Linkage of an American pedigree with palmoplantar keratoderma and malignancy (palmoplantar ectodermal dysplasia type III) to 17q24. Literature survey and proposed updated classification of the keratodermas

Affiliations
  • PMID: 8651714
Review

Linkage of an American pedigree with palmoplantar keratoderma and malignancy (palmoplantar ectodermal dysplasia type III) to 17q24. Literature survey and proposed updated classification of the keratodermas

H P Stevens et al. Arch Dermatol. 1996 Jun.

Abstract

Objectives: To determine linkage in a pedigree with palmoplantar keratoderma (PPK) associated with squamous cell carcinoma of the esophagus.

Design: A large American pedigree was studied and the clinical phenotype was described. Linkage analysis was performed using genomic DNA from key individuals.

Setting: A community-based family study.

Patients: The family pedigree was expanded from a single index case.

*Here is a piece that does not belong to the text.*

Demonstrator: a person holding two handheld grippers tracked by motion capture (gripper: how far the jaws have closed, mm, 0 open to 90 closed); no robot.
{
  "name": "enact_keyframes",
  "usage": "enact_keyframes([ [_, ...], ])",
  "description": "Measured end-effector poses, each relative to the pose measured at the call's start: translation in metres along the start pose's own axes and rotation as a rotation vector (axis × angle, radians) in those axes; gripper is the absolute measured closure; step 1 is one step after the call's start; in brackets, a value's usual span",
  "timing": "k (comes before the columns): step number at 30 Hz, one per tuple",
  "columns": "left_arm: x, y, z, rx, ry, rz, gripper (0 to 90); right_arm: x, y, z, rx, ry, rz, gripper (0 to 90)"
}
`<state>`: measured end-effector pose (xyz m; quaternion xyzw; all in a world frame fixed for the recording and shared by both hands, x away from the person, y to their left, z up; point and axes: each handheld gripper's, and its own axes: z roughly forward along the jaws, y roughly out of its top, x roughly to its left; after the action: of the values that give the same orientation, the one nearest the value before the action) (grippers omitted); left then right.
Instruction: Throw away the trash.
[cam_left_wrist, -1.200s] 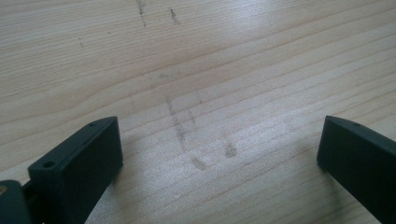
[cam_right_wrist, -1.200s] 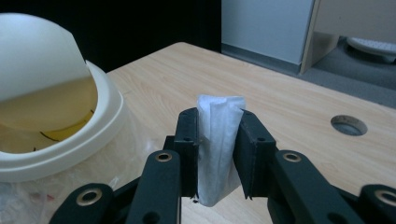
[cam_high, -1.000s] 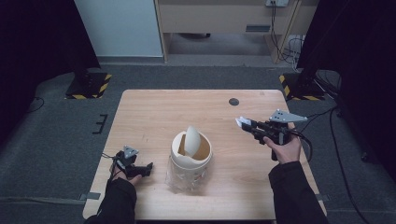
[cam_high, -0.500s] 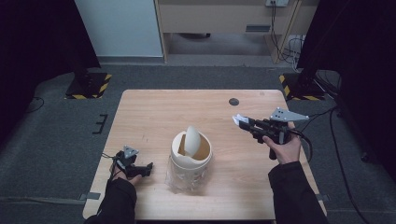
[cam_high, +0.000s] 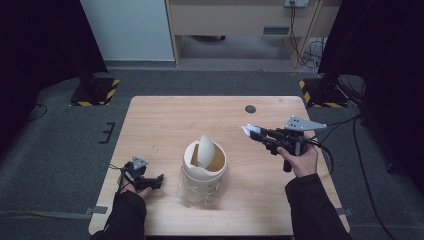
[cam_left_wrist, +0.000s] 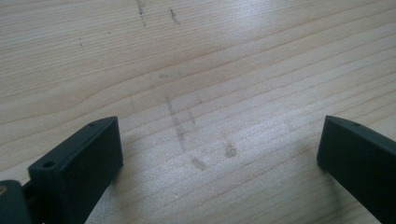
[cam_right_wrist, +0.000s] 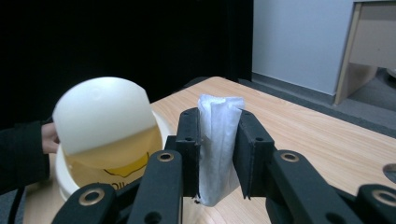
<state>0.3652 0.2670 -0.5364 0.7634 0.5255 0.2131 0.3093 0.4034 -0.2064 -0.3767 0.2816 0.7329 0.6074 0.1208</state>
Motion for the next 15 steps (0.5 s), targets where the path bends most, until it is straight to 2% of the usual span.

Main outcome measures: To demonstrate linkage and the relative risk of squamous cell carcinoma of the esophagus in this pedigree.

Results: Focal PPK was inherited as an autosomal dominant with variable expression, but signs were not limited to the palmoplantar epidermis. The generalized nature of this pattern of PPK was highlighted by the perifollicular papules and oral hyperkeratosis. Affected individuals (125 individuals) in 7 generations were identified, with 17 affected individuals having associated cancer. Seven of the 8 squamous cell carcinomas of the esophagus occurred in smokers. Other tumors were seen in nonsmokers, but these were not significantly increased. The combined male-female expected incidence of squamous cell carcinoma of the mouth and esophagus was 0.21; observed, 8 (relative risk of 38; P < .001). Linkage to the tylosis and esophageal cancer gene locus on 17q24 was demonstrated with a maximum 2-point lod score of 8.20 at zero recombination fraction for the DNA marker D17S1603.

Conclusion: The distinctive clinical phenotype in this family suggests a new classification for PPKs, in particular a reappraisal of the phenotype as a focal PPK. A very similar phenotype is found in patients with keratin K16 gene mutations.